5. Backtest rules if possible.
6. Size positions and set risk controls (stop loss, take profit, max exposure).
7. Execute the trade and monitor with alerts.
8. Periodically re‑run the screen and rebalance as necessary.
Example — building a screen in two popular tools
Finviz (high level)
1. Go to the Screener tab (Finviz).
2. Choose exchange/ market cap/ sector.
3. Apply fundamentals and technical filters (e.g., P/E, EPS growth, SMA50 > SMA200).
4. Sort and export results (premium supports real‑time export).
Yahoo Finance (high level)
1. Open the Screeners section in Yahoo Finance.
2. Start new screener, add filters (valuation, performance, dividends).
3. Save screen and set email alerts for changes.
4. Click individual tickers to view news, charts and financial statements.

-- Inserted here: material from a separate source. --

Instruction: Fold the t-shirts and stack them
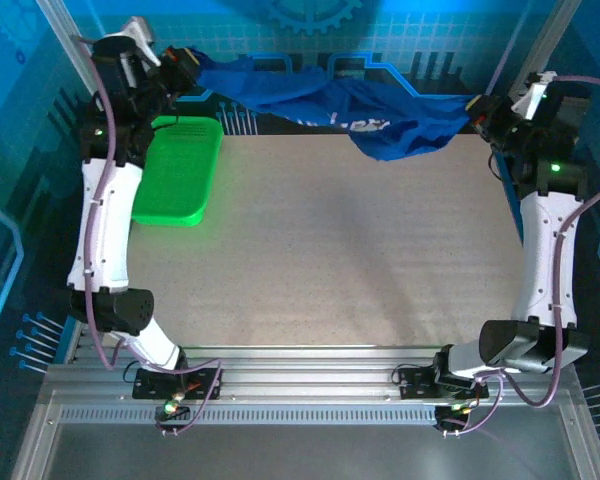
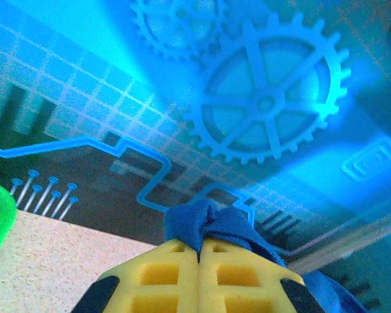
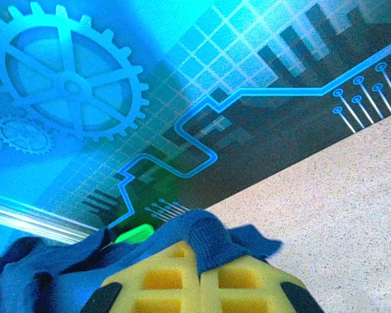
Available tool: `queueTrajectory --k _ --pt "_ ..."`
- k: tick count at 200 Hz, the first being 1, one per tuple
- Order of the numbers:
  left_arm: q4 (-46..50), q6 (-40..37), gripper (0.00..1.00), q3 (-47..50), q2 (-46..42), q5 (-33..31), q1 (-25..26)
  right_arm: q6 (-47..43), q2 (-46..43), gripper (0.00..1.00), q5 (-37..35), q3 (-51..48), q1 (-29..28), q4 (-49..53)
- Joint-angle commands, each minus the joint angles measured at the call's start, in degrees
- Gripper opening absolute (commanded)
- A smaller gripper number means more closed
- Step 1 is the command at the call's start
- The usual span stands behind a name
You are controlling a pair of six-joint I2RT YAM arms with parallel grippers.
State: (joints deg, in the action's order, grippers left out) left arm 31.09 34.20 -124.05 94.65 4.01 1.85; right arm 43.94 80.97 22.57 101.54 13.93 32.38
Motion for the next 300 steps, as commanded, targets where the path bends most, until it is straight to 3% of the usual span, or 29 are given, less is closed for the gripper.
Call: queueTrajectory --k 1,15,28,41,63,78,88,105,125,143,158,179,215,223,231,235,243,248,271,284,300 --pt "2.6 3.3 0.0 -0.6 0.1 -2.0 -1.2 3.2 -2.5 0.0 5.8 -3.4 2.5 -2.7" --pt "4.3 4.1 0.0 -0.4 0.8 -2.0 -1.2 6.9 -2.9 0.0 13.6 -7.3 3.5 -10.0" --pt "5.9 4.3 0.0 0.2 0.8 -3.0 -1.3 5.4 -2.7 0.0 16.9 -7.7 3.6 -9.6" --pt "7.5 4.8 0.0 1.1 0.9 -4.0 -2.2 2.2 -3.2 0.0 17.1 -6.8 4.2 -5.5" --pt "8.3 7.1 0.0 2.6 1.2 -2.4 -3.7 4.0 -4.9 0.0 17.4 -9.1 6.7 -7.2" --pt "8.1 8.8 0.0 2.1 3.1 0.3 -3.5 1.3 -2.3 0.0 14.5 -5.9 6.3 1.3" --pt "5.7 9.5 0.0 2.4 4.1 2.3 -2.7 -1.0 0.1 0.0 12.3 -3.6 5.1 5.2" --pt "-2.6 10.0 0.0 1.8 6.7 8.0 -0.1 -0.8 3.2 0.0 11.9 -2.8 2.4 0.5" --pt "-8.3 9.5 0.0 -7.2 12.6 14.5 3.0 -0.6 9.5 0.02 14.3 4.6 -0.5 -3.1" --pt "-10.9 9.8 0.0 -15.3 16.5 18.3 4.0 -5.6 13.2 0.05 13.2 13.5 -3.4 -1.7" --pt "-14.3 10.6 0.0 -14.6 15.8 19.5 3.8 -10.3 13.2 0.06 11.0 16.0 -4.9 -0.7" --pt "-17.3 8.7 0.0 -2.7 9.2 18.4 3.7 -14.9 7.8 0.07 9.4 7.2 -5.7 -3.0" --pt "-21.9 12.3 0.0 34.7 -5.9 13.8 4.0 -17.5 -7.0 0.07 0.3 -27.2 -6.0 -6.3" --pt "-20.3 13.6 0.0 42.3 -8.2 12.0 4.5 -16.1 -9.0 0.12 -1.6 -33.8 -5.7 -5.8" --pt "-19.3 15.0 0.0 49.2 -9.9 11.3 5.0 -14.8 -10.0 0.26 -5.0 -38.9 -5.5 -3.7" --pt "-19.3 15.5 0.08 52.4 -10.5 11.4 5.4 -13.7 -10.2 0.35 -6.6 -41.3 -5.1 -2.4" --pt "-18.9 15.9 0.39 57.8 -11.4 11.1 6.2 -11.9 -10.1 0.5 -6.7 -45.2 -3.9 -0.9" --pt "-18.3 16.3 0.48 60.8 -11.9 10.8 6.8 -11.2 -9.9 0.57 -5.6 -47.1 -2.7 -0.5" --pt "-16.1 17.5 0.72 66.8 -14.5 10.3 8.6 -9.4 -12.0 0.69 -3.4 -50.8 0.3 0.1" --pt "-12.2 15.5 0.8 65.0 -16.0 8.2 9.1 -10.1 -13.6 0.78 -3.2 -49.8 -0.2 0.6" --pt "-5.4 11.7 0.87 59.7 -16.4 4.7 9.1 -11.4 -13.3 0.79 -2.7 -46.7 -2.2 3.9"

Sources and further reading
– Investopedia — “Stock Screener” overview (source material used here):
– Finviz: / (screener and features)
– Yahoo Finance Screener: /
– StockFetcher: / (custom scripting for technical screening)
The bottom line
Stock screeners are efficient, flexible tools for narrowing the investable universe to names that meet a testable thesis or strategy. Use them as a starting point — combine quantitative filters with qualitative research, risk management and (when possible) backtesting. Choose the platform and level of sophistication that match your horizon, discipline and budget.
Disclaimer
This article is educational and not investment advice. Always confirm key data with primary filings and consider speaking with a licensed advisor before making investment decisions.